• **Data block**
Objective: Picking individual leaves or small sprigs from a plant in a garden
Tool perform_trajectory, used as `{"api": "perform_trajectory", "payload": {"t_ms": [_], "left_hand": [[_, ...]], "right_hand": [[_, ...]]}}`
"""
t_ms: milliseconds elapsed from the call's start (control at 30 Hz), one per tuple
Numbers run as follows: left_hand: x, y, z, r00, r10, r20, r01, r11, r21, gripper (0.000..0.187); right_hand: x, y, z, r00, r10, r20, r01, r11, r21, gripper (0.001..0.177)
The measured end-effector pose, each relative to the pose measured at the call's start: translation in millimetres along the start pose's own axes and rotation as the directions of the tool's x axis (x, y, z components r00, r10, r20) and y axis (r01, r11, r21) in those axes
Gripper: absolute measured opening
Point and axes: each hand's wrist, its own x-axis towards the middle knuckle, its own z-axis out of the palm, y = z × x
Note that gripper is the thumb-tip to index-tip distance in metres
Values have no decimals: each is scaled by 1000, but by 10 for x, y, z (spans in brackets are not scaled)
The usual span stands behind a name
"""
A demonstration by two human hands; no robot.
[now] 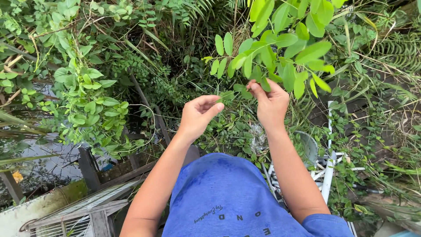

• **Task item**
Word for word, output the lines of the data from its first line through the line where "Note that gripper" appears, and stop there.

• **Exercise result**
Objective: Picking individual leaves or small sprigs from a plant in a garden
Tool perform_trajectory, used as `{"api": "perform_trajectory", "payload": {"t_ms": [_], "left_hand": [[_, ...]], "right_hand": [[_, ...]]}}`
"""
t_ms: milliseconds elapsed from the call's start (control at 30 Hz), one per tuple
Numbers run as follows: left_hand: x, y, z, r00, r10, r20, r01, r11, r21, gripper (0.000..0.187); right_hand: x, y, z, r00, r10, r20, r01, r11, r21, gripper (0.001..0.177)
The measured end-effector pose, each relative to the pose measured at the call's start: translation in millimetres along the start pose's own axes and rotation as the directions of the tool's x axis (x, y, z components r00, r10, r20) and y axis (r01, r11, r21) in those axes
Gripper: absolute measured opening
Point and axes: each hand's wrist, its own x-axis towards the middle knuckle, its own z-axis out of the palm, y = z × x
Note that gripper is the thumb-tip to index-tip distance in metres

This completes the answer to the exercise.